Outside the modest little farm chapel where the Bush-Bambridge partnership was formalised all those years ago

We again took in the glorious sunshine and even though I had swaddled myself in no less than five layers of thermals and fleece in preparation for a chilly day, I felt I had perhaps overdone the sandwiching of myself amongst said layers, because the day remained beautifully mild. We strolled through the rose garden which, despite being winter, was still blooming in many places. That right there, is climate change my friends, the seasons are most definitely haywire and the roses defied the traditional time to be dormant and blossomed regardless.

We again strolled throughout the buildings, the gardens and the grounds, looking out at the sweeping landscape that gave us a magnificent pastoral view and we were again reminded of the pretty and very special little part of the world that we can call home on our small island.


The Cider House with its enormous stone cider-mill


Steve still practises his Napoleonic pose


A lovely day of roaming and then homeward bound we turned, stopping beside Longford’s Village Green for a snack. I love that this little town has a village green that is actually called The Village Green, which is not an Australianism at all. To us, places like that are “the park”, so to have an actual Village Green is lovely.

On our return to our little hamlet home, we set off for a quick pedal on the bikes and as we were turning a corner through the bush, Steve hit the brakes with a squeal, sending a cloud of dust and fallen bark into the evening air. There, on the track in front of us was a small, round, bundle of quills. We stopped and looked and I slowly and quietly walked around to try and figure out which side was which. It was when I spotted the large, curved digging claw at one end that I could tell which was front and back on that darling little shy echidna, who must have heard us coming and bundled itself into a ball. It was now firmly in its, “If I can’t see you, you can’t see me” position, with its face tucked away under its quills, burying itself as best it could on top of the firm ground.

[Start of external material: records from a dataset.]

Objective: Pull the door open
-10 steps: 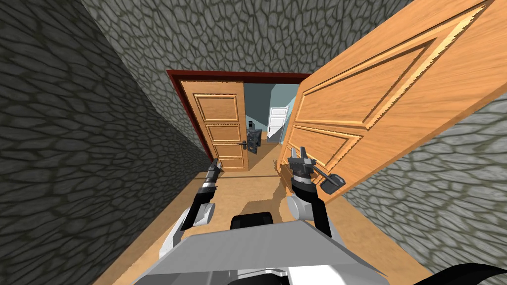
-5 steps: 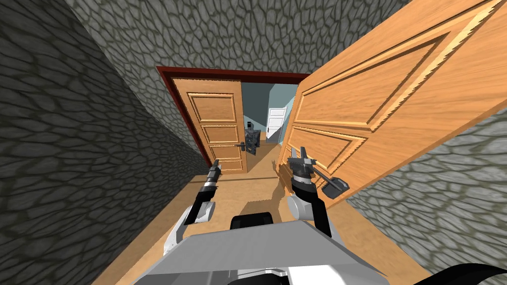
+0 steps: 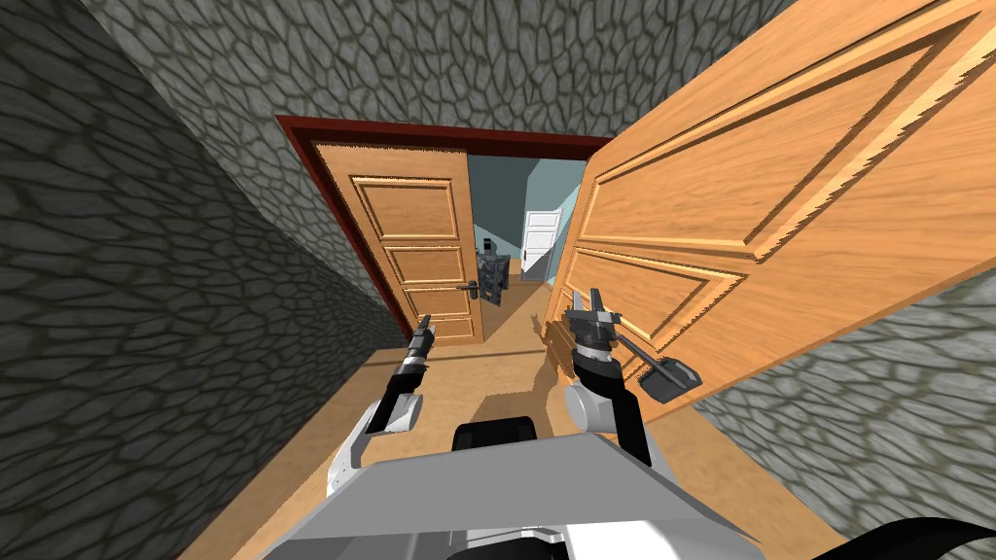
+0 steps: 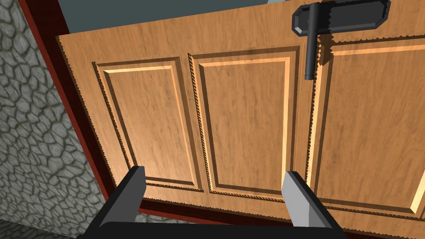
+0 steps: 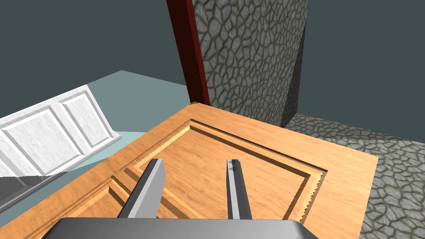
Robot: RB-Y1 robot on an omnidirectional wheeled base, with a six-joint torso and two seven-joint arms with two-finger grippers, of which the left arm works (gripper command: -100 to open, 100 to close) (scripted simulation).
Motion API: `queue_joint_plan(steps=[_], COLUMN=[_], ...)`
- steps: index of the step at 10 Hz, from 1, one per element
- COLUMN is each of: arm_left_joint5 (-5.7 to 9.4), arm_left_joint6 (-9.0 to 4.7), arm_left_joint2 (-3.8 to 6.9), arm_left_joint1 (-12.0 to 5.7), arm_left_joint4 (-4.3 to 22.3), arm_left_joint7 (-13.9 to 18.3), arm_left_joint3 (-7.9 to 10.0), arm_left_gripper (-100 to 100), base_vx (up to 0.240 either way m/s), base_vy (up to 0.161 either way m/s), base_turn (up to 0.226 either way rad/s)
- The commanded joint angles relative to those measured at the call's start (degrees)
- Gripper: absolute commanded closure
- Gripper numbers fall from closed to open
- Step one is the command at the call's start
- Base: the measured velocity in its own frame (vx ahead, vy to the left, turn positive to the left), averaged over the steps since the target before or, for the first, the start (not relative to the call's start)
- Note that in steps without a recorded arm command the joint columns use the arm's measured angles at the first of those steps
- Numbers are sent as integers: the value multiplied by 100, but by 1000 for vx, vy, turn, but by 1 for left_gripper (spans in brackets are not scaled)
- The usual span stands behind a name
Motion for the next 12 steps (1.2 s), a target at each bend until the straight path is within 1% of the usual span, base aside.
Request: queue_joint_plan(steps=[1, 10, 11, 12], arm_left_joint5=[29, 241, 285, 307], arm_left_joint6=[-2, 109, 132, 143], arm_left_joint2=[32, 264, 310, 333], arm_left_joint1=[-66, -528, -624, -671], arm_left_joint4=[149, 1104, 1301, 1400], arm_left_joint7=[40, 332, 392, 422], arm_left_joint3=[20, 156, 184, 198], arm_left_gripper=[-100, -100, -100, -100], base_vx=[51, 102, 152, 142], base_vy=[-13, -21, -34, -33], base_turn=[-57, -45, -73, -58])
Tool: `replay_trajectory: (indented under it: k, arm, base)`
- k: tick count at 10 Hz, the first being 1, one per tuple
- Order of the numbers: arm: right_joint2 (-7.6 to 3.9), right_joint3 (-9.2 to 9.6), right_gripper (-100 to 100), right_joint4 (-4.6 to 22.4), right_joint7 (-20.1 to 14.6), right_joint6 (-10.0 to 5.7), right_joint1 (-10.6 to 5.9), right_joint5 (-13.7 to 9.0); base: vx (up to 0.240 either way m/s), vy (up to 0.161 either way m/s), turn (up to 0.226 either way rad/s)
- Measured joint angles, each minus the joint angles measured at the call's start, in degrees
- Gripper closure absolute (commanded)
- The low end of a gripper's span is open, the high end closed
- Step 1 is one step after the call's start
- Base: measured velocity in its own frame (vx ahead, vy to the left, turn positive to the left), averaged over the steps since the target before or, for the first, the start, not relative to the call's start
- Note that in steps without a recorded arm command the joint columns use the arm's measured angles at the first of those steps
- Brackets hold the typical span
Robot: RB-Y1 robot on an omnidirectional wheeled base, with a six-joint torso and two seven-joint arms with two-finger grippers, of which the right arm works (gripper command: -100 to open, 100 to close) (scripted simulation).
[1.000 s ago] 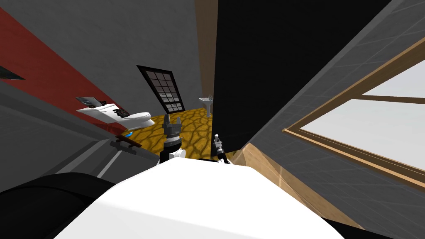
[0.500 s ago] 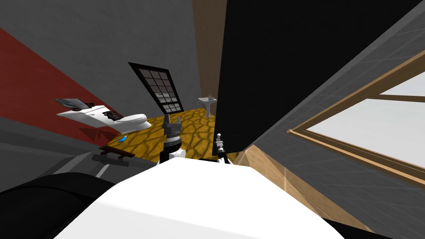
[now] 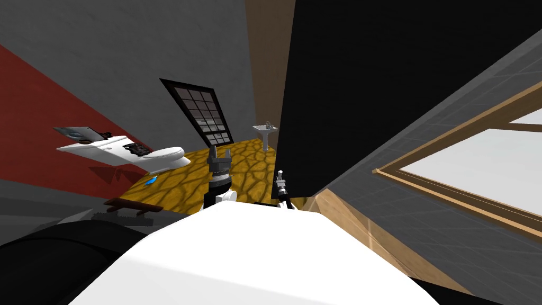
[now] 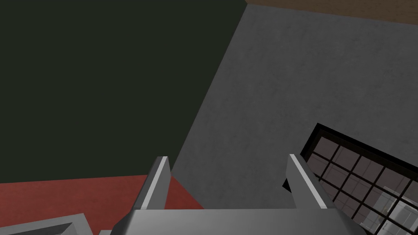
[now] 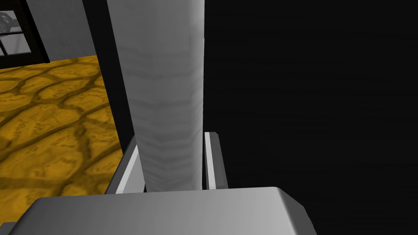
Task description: Push the door open
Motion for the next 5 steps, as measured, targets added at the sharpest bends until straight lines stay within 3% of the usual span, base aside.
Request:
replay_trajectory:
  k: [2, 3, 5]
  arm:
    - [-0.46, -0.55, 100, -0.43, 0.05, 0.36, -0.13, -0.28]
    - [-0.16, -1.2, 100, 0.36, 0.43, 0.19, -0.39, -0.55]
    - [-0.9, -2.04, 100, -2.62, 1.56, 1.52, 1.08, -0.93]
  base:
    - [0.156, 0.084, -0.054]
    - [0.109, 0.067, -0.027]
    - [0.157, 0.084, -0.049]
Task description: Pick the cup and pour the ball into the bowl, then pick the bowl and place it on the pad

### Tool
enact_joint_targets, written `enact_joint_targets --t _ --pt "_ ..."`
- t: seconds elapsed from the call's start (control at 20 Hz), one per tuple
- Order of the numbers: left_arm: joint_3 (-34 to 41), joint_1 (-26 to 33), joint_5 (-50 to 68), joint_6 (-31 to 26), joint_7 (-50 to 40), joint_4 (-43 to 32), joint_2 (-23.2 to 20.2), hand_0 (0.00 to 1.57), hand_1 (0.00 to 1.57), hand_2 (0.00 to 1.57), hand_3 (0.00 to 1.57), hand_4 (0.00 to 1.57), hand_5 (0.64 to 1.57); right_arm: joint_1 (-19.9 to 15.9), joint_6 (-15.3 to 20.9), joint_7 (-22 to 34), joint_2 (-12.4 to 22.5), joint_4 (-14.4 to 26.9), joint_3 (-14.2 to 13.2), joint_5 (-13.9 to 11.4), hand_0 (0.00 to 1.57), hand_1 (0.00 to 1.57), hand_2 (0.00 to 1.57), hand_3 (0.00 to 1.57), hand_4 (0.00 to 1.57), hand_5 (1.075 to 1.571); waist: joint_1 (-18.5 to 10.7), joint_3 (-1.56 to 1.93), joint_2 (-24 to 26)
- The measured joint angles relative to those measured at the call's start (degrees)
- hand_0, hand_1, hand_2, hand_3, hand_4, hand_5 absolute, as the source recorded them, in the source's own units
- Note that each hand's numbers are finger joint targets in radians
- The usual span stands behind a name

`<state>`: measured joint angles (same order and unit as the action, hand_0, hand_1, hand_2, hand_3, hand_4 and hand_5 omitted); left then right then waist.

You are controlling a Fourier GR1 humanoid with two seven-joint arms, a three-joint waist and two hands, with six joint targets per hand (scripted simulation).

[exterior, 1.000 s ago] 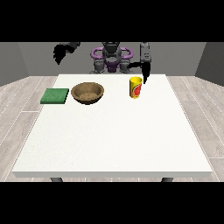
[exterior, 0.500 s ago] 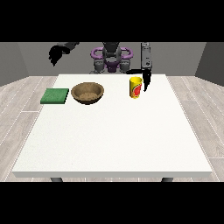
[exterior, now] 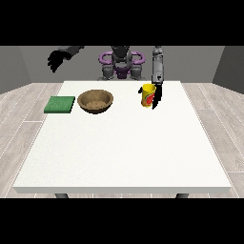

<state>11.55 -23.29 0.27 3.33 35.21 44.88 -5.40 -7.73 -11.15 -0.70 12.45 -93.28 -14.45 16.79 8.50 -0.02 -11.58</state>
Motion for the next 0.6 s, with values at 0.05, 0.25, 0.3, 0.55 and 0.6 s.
enact_joint_targets --t 0.05,0.25,0.3,0.55,0.6 --pt "-0.05 -0.54 -0.92 1.57 0.82 -0.82 -0.18 1.23 1.23 1.57 1.57 1.34 1.481 -0.76 -0.42 0.24 0.61 -0.14 -0.46 0.67 0.00 0.00 0.00 0.14 0.65 1.569 0.52 0.01 -0.68" --pt "0.93 -2.05 -2.91 6.56 5.41 -3.91 -1.12 1.28 1.28 1.57 1.57 1.37 1.457 -2.62 -2.10 2.68 3.39 -1.73 -2.49 4.00 0.00 0.00 0.00 0.16 0.64 1.568 2.73 0.18 -2.54" --pt "0.93 -2.05 -3.28 7.66 5.81 -4.47 -0.94 1.28 1.28 1.57 1.57 1.38 1.449 -2.47 -2.81 3.37 4.26 -1.43 -3.28 4.97 0.00 0.00 0.00 0.17 0.64 1.566 2.88 0.21 -1.96" --pt "-1.21 -4.27 -6.76 12.60 1.42 -6.13 -0.82 1.27 1.27 1.57 1.57 1.40 1.432 -2.50 -4.84 4.70 7.03 2.51 -6.33 7.59 0.00 0.00 0.00 0.29 0.64 1.567 2.12 0.13 1.60" --pt "-2.41 -4.83 -8.05 13.67 -0.20 -5.86 -0.48 1.27 1.27 1.57 1.57 1.41 1.430 -2.51 -5.01 4.92 7.48 4.01 -6.82 7.70 0.00 0.00 0.00 0.31 0.64 1.566 1.52 0.11 2.68"
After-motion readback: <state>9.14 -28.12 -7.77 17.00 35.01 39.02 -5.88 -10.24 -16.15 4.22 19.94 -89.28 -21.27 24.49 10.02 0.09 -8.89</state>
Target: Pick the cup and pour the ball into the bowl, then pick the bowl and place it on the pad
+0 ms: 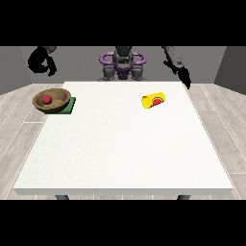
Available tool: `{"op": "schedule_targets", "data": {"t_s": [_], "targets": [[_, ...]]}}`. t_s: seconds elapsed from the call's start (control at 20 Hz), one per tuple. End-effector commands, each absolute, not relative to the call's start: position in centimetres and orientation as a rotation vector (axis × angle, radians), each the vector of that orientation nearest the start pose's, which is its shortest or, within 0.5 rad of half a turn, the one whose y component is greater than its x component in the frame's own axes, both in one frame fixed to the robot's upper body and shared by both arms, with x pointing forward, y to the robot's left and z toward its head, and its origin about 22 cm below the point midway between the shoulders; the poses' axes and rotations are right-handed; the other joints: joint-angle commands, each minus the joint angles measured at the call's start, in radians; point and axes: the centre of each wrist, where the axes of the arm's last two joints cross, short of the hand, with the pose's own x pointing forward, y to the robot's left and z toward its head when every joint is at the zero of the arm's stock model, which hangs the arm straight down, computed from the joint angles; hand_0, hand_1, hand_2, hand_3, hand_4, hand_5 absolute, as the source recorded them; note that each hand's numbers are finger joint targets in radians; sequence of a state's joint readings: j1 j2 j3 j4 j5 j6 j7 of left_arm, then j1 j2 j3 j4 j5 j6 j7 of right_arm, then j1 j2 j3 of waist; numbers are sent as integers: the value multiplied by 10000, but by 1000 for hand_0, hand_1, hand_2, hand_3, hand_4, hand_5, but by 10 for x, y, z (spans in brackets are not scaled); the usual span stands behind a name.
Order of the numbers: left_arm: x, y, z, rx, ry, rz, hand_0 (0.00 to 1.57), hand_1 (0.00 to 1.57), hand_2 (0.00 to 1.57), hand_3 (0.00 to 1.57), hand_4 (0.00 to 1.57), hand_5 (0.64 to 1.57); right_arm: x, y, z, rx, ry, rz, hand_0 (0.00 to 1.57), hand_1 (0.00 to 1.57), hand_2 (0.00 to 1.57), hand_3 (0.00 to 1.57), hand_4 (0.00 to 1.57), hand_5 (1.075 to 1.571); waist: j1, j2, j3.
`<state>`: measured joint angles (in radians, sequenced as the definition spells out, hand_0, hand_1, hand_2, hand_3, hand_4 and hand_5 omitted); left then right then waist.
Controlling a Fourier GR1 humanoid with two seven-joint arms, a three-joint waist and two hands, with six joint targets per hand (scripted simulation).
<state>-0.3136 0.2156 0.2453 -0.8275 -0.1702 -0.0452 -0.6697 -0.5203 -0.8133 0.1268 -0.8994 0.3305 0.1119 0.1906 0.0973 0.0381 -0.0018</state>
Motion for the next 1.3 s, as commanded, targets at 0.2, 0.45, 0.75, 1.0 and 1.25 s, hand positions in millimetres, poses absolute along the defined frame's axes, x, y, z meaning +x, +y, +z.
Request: {"op": "schedule_targets", "data": {"t_s": [0.2, 0.45, 0.75, 1.0, 1.25], "targets": [[302, 386, -28, 3177, -20164, -1389, 0, 0, 0, 0, 0, 1063, 325, -479, 116, -10816, -11143, 5851, 1571, 1571, 1571, 1539, 1507, 1570, 139, 2226, 26], [308, 422, 17, 2697, -21339, -1031, 0, 0, 0, 0, 877, 1175, 317, -489, 82, -11046, -11723, 4245, 1571, 1571, 1571, 1571, 1400, 1562, 688, 3236, 41], [293, 442, 26, 3055, -21629, -629, 0, 0, 0, 0, 886, 1192, 318, -494, 69, -9218, -12477, 1430, 1571, 1571, 1571, 1496, 999, 1451, 382, 3423, 52], [285, 444, 24, 2924, -21372, -416, 0, 0, 0, 0, 860, 1163, 326, -489, 61, -7306, -12582, -1006, 1571, 1571, 1571, 1311, 358, 1399, 235, 3240, 70], [268, 453, 29, 3106, -22005, -512, 0, 0, 0, 0, 861, 1188, 307, -539, 117, -7879, -12992, -2308, 146, 146, 630, 236, 0, 1237, 442, 3687, 44]]}}
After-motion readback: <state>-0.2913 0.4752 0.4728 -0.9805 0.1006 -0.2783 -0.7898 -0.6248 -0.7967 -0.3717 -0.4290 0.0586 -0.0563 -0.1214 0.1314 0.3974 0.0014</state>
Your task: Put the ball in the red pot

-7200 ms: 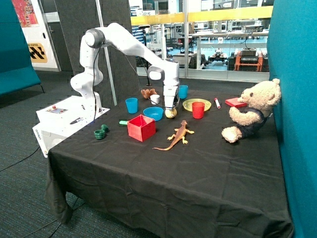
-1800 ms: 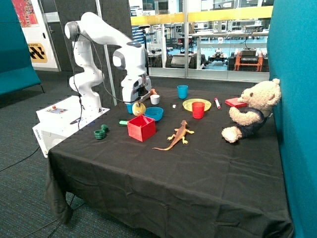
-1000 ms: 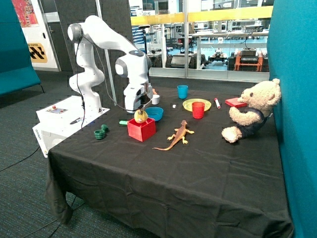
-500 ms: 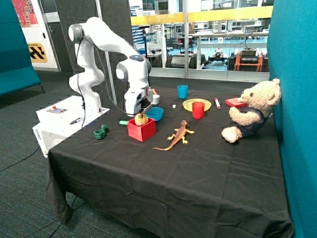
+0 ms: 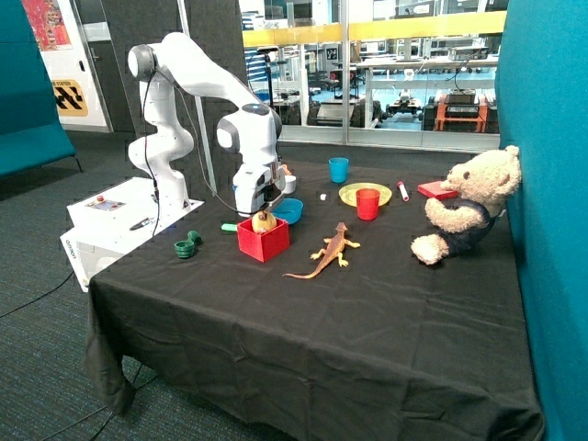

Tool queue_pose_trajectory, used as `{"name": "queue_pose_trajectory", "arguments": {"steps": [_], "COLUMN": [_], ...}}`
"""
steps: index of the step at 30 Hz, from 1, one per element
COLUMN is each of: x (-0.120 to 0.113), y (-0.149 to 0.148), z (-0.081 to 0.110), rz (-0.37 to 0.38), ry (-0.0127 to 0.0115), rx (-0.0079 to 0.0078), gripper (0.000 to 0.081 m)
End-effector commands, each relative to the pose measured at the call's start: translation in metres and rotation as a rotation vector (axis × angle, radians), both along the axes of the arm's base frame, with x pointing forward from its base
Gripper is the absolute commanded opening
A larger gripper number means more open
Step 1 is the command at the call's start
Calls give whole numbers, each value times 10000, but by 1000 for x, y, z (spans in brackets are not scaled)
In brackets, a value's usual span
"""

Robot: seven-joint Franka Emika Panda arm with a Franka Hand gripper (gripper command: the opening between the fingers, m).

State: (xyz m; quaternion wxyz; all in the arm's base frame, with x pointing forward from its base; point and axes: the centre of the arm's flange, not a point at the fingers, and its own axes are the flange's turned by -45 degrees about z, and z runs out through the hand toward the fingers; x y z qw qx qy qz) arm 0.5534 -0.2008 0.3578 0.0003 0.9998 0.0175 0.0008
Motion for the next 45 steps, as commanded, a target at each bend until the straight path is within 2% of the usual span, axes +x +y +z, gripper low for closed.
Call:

Hmmm, which is the front and which is the back?

Steve pedalled away but I waited and sure enough, on hearing Steve depart, its little face appeared from under the bundle of quills and it waddled off into the bush. Absolutely darling. I adore echidnas and we don’t see them very often. I think they are the cutest things and the closest thing we have to Mole from Wind in the Willows. This little fellow, very quietly and calmly headed back into the safety and seclusion of the bush and I pedalled off to now leave it in peace.

Oooh, out pops the nose…


…then off for the “sprint” waddle into the bush.

A lovely roaming day, with some memories, some learning and a gentle pace, with a little bit of riding to round out the day. Once again, the simple pleasures that can fill a day. The win was also that my five layers of modern fleece and thermal kept me toasty and I didn’t have to suffer the convict clothed chill and Steve made it through all low beamed buildings without so much as a bump to the noggin. Two additional pieces of gratitude right there. A bumpless bonce and a toasty torso can leave us with a smile. Now to find another outing, to continue to see more of our own small island and take in the stories and vistas it provides in abundance. Onward we roam.